Work to complete: Word for word, restate the line containing "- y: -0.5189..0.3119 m" and all the lines that come after it in the entries below. Include nothing from before it.

Task material:
┌──

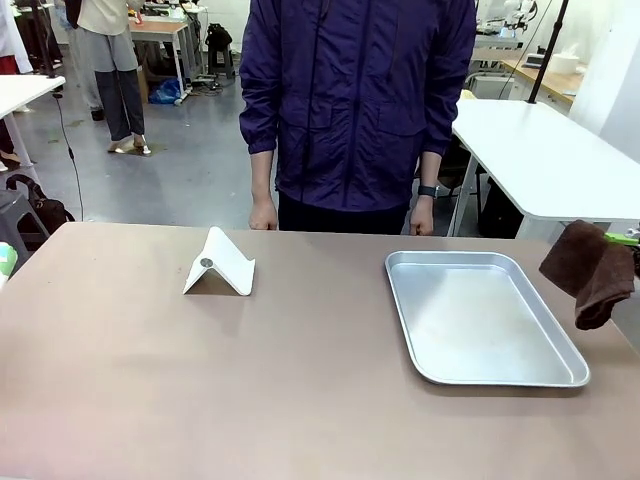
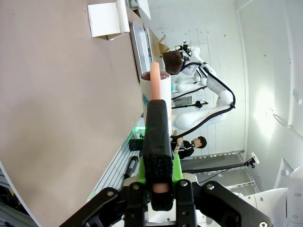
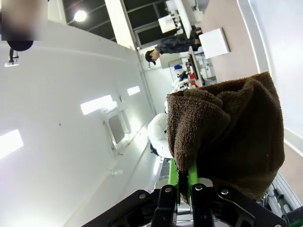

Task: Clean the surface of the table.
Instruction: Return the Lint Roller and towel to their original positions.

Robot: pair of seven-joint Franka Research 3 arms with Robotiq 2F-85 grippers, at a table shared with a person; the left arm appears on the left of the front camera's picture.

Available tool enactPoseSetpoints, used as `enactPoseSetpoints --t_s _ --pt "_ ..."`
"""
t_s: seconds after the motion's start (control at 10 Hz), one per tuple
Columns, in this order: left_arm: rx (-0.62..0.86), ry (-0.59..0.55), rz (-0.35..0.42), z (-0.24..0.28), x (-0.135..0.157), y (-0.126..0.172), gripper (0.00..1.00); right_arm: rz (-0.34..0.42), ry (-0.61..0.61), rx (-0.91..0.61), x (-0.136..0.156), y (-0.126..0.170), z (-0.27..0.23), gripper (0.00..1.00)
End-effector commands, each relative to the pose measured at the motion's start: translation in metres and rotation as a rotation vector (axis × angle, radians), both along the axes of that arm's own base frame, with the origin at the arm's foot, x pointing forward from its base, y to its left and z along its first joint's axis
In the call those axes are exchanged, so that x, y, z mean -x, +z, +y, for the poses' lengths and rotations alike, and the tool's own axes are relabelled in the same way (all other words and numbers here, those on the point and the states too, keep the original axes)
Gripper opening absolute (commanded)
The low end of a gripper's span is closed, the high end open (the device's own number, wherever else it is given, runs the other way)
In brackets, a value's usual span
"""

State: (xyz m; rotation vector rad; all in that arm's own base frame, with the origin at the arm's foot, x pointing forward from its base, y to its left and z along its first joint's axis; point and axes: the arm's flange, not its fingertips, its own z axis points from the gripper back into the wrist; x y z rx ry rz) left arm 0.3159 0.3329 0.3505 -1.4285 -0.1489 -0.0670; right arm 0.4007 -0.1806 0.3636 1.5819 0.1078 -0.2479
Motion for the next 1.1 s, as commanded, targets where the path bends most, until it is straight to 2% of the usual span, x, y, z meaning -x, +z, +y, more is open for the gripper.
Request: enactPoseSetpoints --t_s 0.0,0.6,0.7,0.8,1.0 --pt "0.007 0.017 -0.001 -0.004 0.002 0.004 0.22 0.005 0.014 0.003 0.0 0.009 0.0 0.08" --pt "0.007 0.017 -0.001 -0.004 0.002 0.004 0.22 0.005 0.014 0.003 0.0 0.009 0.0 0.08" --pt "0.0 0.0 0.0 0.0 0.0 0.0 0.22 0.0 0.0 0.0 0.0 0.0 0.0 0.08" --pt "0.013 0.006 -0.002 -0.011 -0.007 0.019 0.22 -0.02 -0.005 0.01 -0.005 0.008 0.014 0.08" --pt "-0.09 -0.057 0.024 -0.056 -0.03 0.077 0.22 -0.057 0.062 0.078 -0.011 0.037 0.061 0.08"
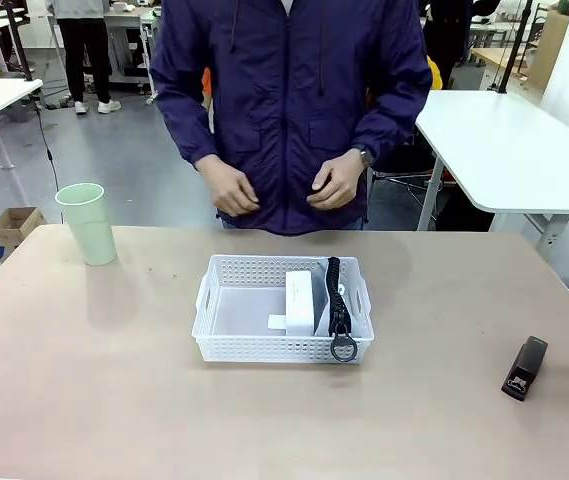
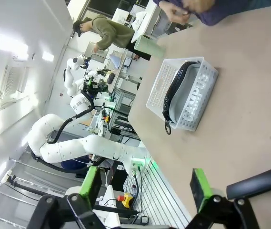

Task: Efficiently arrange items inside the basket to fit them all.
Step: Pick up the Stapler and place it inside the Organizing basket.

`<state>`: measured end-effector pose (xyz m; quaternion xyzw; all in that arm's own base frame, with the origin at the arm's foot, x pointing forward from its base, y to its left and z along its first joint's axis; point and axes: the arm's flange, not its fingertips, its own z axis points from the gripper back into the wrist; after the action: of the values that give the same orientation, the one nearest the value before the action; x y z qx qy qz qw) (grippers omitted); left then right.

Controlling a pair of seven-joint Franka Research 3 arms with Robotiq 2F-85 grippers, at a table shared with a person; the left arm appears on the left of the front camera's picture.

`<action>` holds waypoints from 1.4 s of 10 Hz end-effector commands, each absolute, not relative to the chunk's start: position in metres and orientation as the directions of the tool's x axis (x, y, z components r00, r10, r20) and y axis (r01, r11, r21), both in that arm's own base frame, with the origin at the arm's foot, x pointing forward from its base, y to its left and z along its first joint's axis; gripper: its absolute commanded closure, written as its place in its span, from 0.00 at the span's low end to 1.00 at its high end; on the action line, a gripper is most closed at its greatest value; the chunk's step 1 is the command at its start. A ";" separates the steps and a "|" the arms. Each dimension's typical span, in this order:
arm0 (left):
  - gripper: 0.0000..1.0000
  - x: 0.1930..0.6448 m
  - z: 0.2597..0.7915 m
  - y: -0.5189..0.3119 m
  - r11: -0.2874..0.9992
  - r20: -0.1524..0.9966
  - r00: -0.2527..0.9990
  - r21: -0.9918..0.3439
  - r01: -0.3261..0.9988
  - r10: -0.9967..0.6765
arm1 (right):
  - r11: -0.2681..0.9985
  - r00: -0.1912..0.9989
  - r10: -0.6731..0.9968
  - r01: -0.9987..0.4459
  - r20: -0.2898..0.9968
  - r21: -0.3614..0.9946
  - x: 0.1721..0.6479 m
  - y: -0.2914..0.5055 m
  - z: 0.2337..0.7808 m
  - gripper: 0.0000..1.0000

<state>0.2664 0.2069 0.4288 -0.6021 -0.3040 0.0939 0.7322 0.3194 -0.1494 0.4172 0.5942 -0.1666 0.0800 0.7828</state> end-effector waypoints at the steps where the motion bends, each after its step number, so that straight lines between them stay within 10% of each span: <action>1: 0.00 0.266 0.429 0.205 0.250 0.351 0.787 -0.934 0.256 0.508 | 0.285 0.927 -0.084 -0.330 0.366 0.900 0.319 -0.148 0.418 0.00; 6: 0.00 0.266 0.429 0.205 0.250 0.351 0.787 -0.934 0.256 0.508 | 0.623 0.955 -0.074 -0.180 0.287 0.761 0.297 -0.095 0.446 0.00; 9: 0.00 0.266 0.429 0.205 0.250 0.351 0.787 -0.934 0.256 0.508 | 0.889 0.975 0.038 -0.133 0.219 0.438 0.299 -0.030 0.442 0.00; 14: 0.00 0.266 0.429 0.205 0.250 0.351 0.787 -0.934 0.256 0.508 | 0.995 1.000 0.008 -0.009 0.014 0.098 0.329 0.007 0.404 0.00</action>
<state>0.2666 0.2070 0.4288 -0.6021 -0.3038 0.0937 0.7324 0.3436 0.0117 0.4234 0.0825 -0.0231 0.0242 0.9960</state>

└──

Result of this exercise:
  - y: -0.5189..0.3119 m
  - r11: -0.2874..0.9992
  - r20: -0.1524..0.9966
  - r00: -0.2527..0.9990
  - r21: -0.9918..0.3439
  - r01: -0.3261..0.9988
  - r10: -0.9967..0.6765
arm1 (right):
  - r11: -0.2681..0.9985
  - r00: -0.1912..0.9989
  - r10: -0.6731..0.9968
  - r01: -0.9987..0.4459
  - r20: -0.2898..0.9968
  - r21: -0.3614..0.9946
  - x: 0.1721..0.6479 m
  - y: -0.2914..0.5055 m
  - z: 0.2337..0.7808 m
  - gripper: 0.0000..1.0000

<state>0.2664 0.2069 0.4288 -0.6021 -0.3040 0.0939 0.7322 0.3194 -0.1494 0.4172 0.5942 -0.1666 0.0800 0.7828</state> end-effector waypoints at the steps where the motion bends, each after its step number, so that straight lines between them stay within 10% of each span: <action>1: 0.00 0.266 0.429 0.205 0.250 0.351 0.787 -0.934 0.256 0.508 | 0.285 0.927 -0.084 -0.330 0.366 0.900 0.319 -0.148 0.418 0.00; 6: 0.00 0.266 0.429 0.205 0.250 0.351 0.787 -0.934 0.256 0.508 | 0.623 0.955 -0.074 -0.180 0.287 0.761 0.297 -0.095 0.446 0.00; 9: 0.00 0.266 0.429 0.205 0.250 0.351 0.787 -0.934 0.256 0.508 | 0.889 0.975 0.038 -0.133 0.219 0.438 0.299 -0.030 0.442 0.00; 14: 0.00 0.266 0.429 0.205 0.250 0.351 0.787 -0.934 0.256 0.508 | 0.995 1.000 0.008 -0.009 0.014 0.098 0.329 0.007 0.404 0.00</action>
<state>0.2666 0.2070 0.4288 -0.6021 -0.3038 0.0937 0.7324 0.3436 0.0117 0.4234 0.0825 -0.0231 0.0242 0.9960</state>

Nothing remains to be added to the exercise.